> **How to complete this task**
Take every line of the material and reproduce it exactly.

> **Data shown**
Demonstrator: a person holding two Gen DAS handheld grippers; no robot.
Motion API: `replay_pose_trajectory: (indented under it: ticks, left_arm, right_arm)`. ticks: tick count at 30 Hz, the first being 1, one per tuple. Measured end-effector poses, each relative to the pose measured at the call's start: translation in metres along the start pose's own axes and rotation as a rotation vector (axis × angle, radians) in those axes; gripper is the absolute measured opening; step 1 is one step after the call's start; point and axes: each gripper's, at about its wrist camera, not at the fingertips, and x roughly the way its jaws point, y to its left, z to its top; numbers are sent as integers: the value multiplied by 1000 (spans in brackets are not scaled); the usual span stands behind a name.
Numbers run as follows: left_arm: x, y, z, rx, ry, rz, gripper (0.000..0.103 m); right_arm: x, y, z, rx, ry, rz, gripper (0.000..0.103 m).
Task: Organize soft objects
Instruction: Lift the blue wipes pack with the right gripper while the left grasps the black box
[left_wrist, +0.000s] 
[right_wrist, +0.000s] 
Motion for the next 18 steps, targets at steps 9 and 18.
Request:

> **Final answer**
Demonstrator: a person holding two Gen DAS handheld grippers; no robot.
Motion API: `replay_pose_trajectory: (indented under it: ticks, left_arm, right_arm)`. ticks: tick count at 30 Hz, the first being 1, one per tuple. Measured end-effector poses, each relative to the pose measured at the call's start: translation in metres along the start pose's own axes and rotation as a rotation vector (axis × angle, radians) in those axes; gripper is the absolute measured opening; step 1 is one step after the call's start; point and axes: each gripper's, at about its wrist camera, not at the fingertips, and x roughly the way its jaws point, y to its left, z to its top; numbers are sent as integers: the value multiplied by 1000 (spans in brackets are not scaled); the usual span stands behind a name.
Numbers run as follows: left_arm: x, y, z, rx, ry, rz, gripper (0.000..0.103 m); right_arm: x, y, z, rx, ry, rz, gripper (0.000..0.103 m).
Task: Organize soft objects
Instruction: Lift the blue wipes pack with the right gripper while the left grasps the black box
[left_wrist, +0.000s] 
[right_wrist, +0.000s] 
Motion for the next 18 steps, targets at steps 9 and 18.
Request:

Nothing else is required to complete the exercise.